You are viewing a plain text version of this content. The canonical link for it is here.
Posted to common-user@hadoop.apache.org by Dan Tamowski <ta...@gmail.com> on 2008/03/07 16:14:15 UTC

Custom Input Formats

Hello,

First, I am currently subscribed to the digest, could you please cc me at
tamowski.d@gmail.com with any replies. I really appreciate it.
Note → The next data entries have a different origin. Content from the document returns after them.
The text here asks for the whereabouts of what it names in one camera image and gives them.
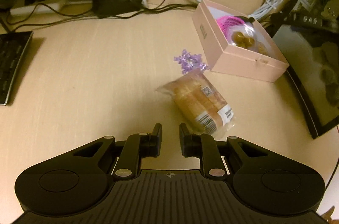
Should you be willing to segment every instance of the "desk surface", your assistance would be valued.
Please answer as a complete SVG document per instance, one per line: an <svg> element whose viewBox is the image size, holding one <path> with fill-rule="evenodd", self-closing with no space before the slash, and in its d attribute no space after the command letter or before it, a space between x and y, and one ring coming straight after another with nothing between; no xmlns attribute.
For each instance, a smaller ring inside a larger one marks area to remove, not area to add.
<svg viewBox="0 0 339 224"><path fill-rule="evenodd" d="M34 32L16 80L12 105L0 107L0 223L22 210L14 182L26 168L104 135L128 135L163 125L161 154L143 168L198 168L183 158L183 116L155 89L181 76L173 61L183 49L202 53L192 12L170 11L130 20L85 20ZM327 180L338 151L336 131L312 140L296 96L276 83L206 72L232 106L229 135L247 139L316 169Z"/></svg>

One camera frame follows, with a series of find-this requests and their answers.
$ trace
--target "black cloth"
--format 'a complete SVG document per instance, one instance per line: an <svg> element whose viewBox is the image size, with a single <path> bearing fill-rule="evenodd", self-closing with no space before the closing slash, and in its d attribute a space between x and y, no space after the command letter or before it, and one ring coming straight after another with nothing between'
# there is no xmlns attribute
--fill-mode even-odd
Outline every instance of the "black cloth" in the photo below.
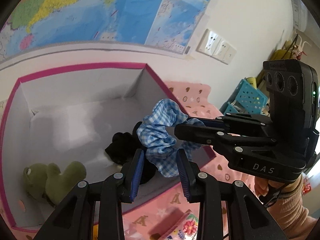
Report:
<svg viewBox="0 0 320 240"><path fill-rule="evenodd" d="M115 133L112 138L112 143L105 149L105 152L109 155L110 159L119 165L124 165L127 162L132 161L134 154L137 149L142 149L146 151L137 135L137 129L142 122L138 122L132 131L132 135L128 132L125 133ZM153 178L156 173L156 166L149 162L146 157L144 157L144 165L140 180L140 185L147 183Z"/></svg>

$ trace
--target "world map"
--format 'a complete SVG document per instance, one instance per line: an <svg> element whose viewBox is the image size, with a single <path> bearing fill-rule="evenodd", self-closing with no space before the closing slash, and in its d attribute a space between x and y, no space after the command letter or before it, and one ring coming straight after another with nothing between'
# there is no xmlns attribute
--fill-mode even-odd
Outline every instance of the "world map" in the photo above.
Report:
<svg viewBox="0 0 320 240"><path fill-rule="evenodd" d="M0 31L0 61L51 44L143 44L182 54L209 0L21 0Z"/></svg>

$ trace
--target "electrical outlet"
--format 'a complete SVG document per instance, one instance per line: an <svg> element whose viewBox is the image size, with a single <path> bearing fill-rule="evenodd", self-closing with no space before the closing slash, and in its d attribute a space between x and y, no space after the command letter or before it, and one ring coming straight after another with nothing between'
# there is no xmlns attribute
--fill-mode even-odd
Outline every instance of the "electrical outlet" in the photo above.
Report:
<svg viewBox="0 0 320 240"><path fill-rule="evenodd" d="M221 37L219 35L209 29L206 29L199 43L197 51L211 56L220 40Z"/></svg>
<svg viewBox="0 0 320 240"><path fill-rule="evenodd" d="M236 53L237 53L236 49L230 46L227 53L224 55L222 62L226 64L230 64L231 60L234 58Z"/></svg>
<svg viewBox="0 0 320 240"><path fill-rule="evenodd" d="M225 56L225 54L227 53L229 47L230 47L230 45L225 40L221 40L219 42L216 50L212 54L212 57L222 61L224 56Z"/></svg>

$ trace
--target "human hand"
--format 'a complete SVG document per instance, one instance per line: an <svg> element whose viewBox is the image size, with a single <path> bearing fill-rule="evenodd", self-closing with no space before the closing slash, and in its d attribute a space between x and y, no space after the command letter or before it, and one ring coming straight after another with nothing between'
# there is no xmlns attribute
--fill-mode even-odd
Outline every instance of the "human hand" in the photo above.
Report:
<svg viewBox="0 0 320 240"><path fill-rule="evenodd" d="M299 185L300 180L301 180L301 177L297 178L294 183L289 184L288 186L284 187L281 190L281 192L285 193L285 192L291 192L291 191L295 190L296 187ZM274 188L280 188L284 185L284 183L276 182L276 181L272 181L272 180L268 180L268 179L263 179L263 178L259 178L259 177L254 177L254 191L258 197L260 195L263 195L263 196L267 195L267 193L269 191L268 185L270 185L271 187L274 187Z"/></svg>

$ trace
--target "blue plastic basket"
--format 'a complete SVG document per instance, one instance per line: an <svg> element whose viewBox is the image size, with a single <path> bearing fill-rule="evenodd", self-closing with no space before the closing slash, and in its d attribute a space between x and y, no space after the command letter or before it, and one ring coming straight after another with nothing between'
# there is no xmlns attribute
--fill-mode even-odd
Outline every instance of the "blue plastic basket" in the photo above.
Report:
<svg viewBox="0 0 320 240"><path fill-rule="evenodd" d="M242 80L236 101L238 101L249 114L261 114L266 106L268 98L259 90L255 89L245 79Z"/></svg>
<svg viewBox="0 0 320 240"><path fill-rule="evenodd" d="M224 111L223 115L226 115L226 113L238 114L239 112L232 104L230 104L230 102L228 102L227 109Z"/></svg>
I have a few questions regarding input formats. Specifically, I want to use
one complete text file per input format. I understand that I must implement
both FileInputFormat and and RecordReader. From there, however, I am not
sure what to do. Can I include these in my MR project or do I need to keep
them in a separate jar and reference that in HADOOP-CLASSPATH? Also should
HADOOP-CLASSPATH point to a directory of jars or does it mimic the
space-delimited manifest.mf? Finally, are there any examples of user-defined
input formats available anywhere?

Thanks,

Dan

Re: Custom Input Formats

Posted by Amar Kamat <am...@yahoo-inc.com>.
On Fri, 7 Mar 2008, Dan Tamowski wrote:

> Hello,
>
> First, I am currently subscribed to the digest, could you please cc me at
> tamowski.d@gmail.com with any replies. I really appreciate it.
>
> I have a few questions regarding input formats. Specifically, I want to use
> one complete text file per input format. I understand that I must implement
> both FileInputFormat and and RecordReader. From there, however, I am not
> sure what to do.
In your jobconf, set the input format to the one you wrote before 
submitting the job to the job client.
> Can I include these in my MR project or do I need to keep
> them in a separate jar and reference that in HADOOP-CLASSPATH?
You can keep it separate. You need InputFormat in the class where you 
configure your job and run the job using the job client. For example see 
how examples are run and see how RandomWriter is implemented (see 
src/examples/org/apache/hadoop/examples).
> Also should HADOOP-CLASSPATH point to a directory of jars or does it mimic the
> space-delimited manifest.mf?
Job jars are not a part of hadoop system. The job jars are passed to 
HADOOP from the command line (-jar <jarfile>).
> Finally, are there any examples of user-defined input formats available 
> anywhere?
See RandomWriter#RandomInputFormat.
Amar
>
> Thanks,
>
> Dan
>